→ **Task objective**
Nothing but the images is to be left out of your exact copy of the entries.

Stored records
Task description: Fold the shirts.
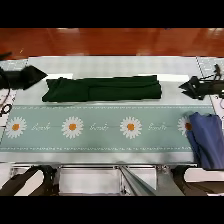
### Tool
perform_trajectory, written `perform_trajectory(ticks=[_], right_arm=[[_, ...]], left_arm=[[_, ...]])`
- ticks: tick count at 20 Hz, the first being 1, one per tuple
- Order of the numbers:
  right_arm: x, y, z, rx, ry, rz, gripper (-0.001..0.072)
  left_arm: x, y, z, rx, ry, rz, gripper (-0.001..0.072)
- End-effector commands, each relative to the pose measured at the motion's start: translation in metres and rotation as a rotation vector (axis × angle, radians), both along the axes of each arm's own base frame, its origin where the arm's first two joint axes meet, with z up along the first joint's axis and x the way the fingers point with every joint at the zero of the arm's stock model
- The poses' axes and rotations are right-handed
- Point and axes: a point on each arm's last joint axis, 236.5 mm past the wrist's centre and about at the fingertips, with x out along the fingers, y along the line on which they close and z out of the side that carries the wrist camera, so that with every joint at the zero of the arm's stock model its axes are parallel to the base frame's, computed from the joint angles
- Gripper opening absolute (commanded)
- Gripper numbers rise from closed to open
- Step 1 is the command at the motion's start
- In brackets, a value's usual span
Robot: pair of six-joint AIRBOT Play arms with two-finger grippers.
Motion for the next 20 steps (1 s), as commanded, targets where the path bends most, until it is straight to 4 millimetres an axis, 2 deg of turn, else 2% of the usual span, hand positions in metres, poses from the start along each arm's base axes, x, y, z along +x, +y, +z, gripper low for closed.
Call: perform_trajectory(ticks=[1,4,7,10,14,15,16,17,19,20], right_arm=[[0.012,0.05,-0.027,0.113,0.036,0.066,0.0418],[0.03,0.078,-0.038,0.173,0.058,0.116,0.0422],[0.047,0.091,-0.044,0.209,0.072,0.12,0.0423],[0.054,0.1,-0.05,0.232,0.103,0.136,0.0423],[0.062,0.124,-0.044,0.213,0.075,0.19,0.0399],[0.064,0.13,-0.04,0.209,0.065,0.207,0.0352],[0.065,0.138,-0.036,0.204,0.048,0.236,0.017],[0.065,0.145,-0.03,0.204,0.036,0.268,0.0023],[0.062,0.154,-0.009,0.21,0.017,0.338,0.002],[0.06,0.149,0.0,0.165,0.004,0.362,0.002]], left_arm=[[-0.021,-0.026,-0.022,0.009,-0.011,-0.033,0.0504],[-0.018,-0.038,-0.027,-0.012,-0.003,-0.052,0.0504],[-0.017,-0.042,-0.028,-0.026,0.004,-0.055,0.0504],[-0.017,-0.042,-0.028,-0.026,0.004,-0.056,0.0504],[-0.017,-0.042,-0.028,-0.027,0.003,-0.055,0.0504],[-0.017,-0.042,-0.028,-0.027,0.003,-0.055,0.0504],[-0.016,-0.041,-0.028,-0.026,0.0,-0.053,0.0504],[-0.014,-0.04,-0.027,-0.024,-0.008,-0.046,0.0504],[-0.008,-0.036,-0.023,-0.019,-0.034,-0.024,0.0503],[-0.005,-0.036,-0.02,-0.029,-0.048,-0.012,0.0497]])
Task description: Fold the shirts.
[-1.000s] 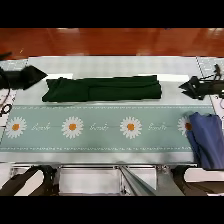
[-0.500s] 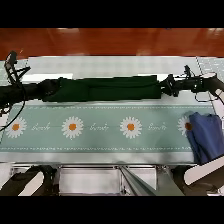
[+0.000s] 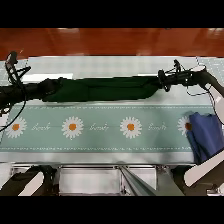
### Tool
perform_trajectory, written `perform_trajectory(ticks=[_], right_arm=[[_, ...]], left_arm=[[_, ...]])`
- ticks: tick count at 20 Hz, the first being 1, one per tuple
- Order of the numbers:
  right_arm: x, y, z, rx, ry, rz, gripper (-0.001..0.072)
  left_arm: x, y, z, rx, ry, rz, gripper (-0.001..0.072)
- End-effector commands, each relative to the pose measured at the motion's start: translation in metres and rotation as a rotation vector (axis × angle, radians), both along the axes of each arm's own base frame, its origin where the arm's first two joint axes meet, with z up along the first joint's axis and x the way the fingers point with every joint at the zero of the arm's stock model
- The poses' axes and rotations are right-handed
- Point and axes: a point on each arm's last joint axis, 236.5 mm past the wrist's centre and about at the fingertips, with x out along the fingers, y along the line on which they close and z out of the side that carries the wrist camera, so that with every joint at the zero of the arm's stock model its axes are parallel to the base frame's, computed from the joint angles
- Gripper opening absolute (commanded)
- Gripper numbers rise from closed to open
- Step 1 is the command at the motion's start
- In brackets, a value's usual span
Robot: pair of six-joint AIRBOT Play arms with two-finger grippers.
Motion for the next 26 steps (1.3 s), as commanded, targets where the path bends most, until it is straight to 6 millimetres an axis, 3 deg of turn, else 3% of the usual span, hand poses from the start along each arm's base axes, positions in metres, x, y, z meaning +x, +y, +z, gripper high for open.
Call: perform_trajectory(ticks=[1,2,3,5,7,12,15,19,23,26], right_arm=[[-0.008,-0.001,0.031,-0.087,-0.054,0.091,0.002],[-0.014,-0.014,0.041,-0.176,-0.074,0.114,0.002],[-0.021,-0.028,0.052,-0.267,-0.09,0.13,0.002],[-0.036,-0.046,0.086,-0.395,-0.145,0.152,0.0019],[-0.054,-0.052,0.124,-0.454,-0.213,0.158,0.002],[-0.119,-0.04,0.195,-0.486,-0.359,0.162,0.002],[-0.16,-0.026,0.213,-0.458,-0.406,0.147,0.002],[-0.201,-0.011,0.228,-0.427,-0.454,0.152,0.002],[-0.212,-0.008,0.241,-0.429,-0.491,0.138,0.002],[-0.21,-0.003,0.246,-0.404,-0.506,0.13,0.002]], left_arm=[[0.01,0.002,0.008,-0.023,-0.04,0.036,0.0406],[0.01,-0.001,0.011,-0.044,-0.041,0.038,0.0128],[0.011,-0.005,0.013,-0.051,-0.052,0.031,0.0021],[0.016,-0.019,0.014,-0.046,-0.076,0.009,0.0019],[0.017,-0.052,0.007,-0.045,-0.078,-0.055,0.0019],[0.021,-0.178,-0.039,-0.048,0.053,-0.316,0.0018],[0.012,-0.257,-0.071,-0.054,0.192,-0.475,0.0018],[-0.022,-0.335,-0.108,-0.029,0.328,-0.67,0.0019],[-0.077,-0.38,-0.131,-0.002,0.417,-0.796,0.0019],[-0.101,-0.392,-0.132,0.012,0.423,-0.856,0.002]])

→ **Response area**
Task description: Fold the shirts.
### Tool
perform_trajectory, written `perform_trajectory(ticks=[_], right_arm=[[_, ...]], left_arm=[[_, ...]])`
- ticks: tick count at 20 Hz, the first being 1, one per tuple
- Order of the numbers:
  right_arm: x, y, z, rx, ry, rz, gripper (-0.001..0.072)
  left_arm: x, y, z, rx, ry, rz, gripper (-0.001..0.072)
- End-effector commands, each relative to the pose measured at the motion's start: translation in metres and rotation as a rotation vector (axis × angle, radians), both along the axes of each arm's own base frame, its origin where the arm's first two joint axes meet, with z up along the first joint's axis and x the way the fingers point with every joint at the zero of the arm's stock model
- The poses' axes and rotations are right-handed
- Point and axes: a point on each arm's last joint axis, 236.5 mm past the wrist's centre and about at the fingertips, with x out along the fingers, y along the line on which they close and z out of the side that carries the wrist camera, so that with every joint at the zero of the arm's stock model its axes are parallel to the base frame's, computed from the joint angles
- Gripper opening absolute (commanded)
- Gripper numbers rise from closed to open
- Step 1 is the command at the motion's start
- In brackets, a value's usual span
Robot: pair of six-joint AIRBOT Play arms with two-finger grippers.
Motion for the next 20 steps (1 s), as commanded, targets where the path bends most, until it is straight to 4 millimetres an axis, 2 deg of turn, else 2% of the usual span, hand positions in metres, poses from the start along each arm's base axes, x, y, z along +x, +y, +z, gripper low for closed.
Call: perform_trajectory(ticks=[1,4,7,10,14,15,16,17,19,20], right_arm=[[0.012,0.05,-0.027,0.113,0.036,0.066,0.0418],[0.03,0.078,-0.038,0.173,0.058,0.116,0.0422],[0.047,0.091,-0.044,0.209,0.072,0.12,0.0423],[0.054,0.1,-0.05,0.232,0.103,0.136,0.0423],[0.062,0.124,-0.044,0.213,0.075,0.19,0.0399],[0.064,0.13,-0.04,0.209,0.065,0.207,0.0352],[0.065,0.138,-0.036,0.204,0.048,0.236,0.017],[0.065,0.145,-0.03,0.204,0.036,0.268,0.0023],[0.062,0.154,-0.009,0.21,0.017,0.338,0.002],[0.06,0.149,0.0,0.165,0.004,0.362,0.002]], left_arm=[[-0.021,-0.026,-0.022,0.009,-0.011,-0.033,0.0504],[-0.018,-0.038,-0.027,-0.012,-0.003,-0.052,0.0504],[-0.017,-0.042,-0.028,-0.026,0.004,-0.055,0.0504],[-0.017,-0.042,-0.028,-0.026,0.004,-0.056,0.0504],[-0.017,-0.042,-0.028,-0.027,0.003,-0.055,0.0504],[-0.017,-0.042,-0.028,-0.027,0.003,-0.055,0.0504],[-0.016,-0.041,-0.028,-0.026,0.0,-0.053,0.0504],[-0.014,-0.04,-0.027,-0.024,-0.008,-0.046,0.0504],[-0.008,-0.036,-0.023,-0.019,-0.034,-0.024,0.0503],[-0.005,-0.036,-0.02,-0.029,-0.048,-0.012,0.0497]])
Task description: Fold the shirts.
[-1.000s] 
[-0.500s] 
[+0.000s] 
### Tool
perform_trajectory, written `perform_trajectory(ticks=[_], right_arm=[[_, ...]], left_arm=[[_, ...]])`
- ticks: tick count at 20 Hz, the first being 1, one per tuple
- Order of the numbers:
  right_arm: x, y, z, rx, ry, rz, gripper (-0.001..0.072)
  left_arm: x, y, z, rx, ry, rz, gripper (-0.001..0.072)
- End-effector commands, each relative to the pose measured at the motion's start: translation in metres and rotation as a rotation vector (axis × angle, radians), both along the axes of each arm's own base frame, its origin where the arm's first two joint axes meet, with z up along the first joint's axis and x the way the fingers point with every joint at the zero of the arm's stock model
- The poses' axes and rotations are right-handed
- Point and axes: a point on each arm's last joint axis, 236.5 mm past the wrist's centre and about at the fingertips, with x out along the fingers, y along the line on which they close and z out of the side that carries the wrist camera, so that with every joint at the zero of the arm's stock model its axes are parallel to the base frame's, computed from the joint angles
- Gripper opening absolute (commanded)
- Gripper numbers rise from closed to open
- Step 1 is the command at the motion's start
- In brackets, a value's usual span
Robot: pair of six-joint AIRBOT Play arms with two-finger grippers.
Motion for the next 26 steps (1.3 s), as commanded, targets where the path bends most, until it is straight to 6 millimetres an axis, 3 deg of turn, else 3% of the usual span, hand poses from the start along each arm's base axes, positions in metres, x, y, z meaning +x, +y, +z, gripper high for open.
Call: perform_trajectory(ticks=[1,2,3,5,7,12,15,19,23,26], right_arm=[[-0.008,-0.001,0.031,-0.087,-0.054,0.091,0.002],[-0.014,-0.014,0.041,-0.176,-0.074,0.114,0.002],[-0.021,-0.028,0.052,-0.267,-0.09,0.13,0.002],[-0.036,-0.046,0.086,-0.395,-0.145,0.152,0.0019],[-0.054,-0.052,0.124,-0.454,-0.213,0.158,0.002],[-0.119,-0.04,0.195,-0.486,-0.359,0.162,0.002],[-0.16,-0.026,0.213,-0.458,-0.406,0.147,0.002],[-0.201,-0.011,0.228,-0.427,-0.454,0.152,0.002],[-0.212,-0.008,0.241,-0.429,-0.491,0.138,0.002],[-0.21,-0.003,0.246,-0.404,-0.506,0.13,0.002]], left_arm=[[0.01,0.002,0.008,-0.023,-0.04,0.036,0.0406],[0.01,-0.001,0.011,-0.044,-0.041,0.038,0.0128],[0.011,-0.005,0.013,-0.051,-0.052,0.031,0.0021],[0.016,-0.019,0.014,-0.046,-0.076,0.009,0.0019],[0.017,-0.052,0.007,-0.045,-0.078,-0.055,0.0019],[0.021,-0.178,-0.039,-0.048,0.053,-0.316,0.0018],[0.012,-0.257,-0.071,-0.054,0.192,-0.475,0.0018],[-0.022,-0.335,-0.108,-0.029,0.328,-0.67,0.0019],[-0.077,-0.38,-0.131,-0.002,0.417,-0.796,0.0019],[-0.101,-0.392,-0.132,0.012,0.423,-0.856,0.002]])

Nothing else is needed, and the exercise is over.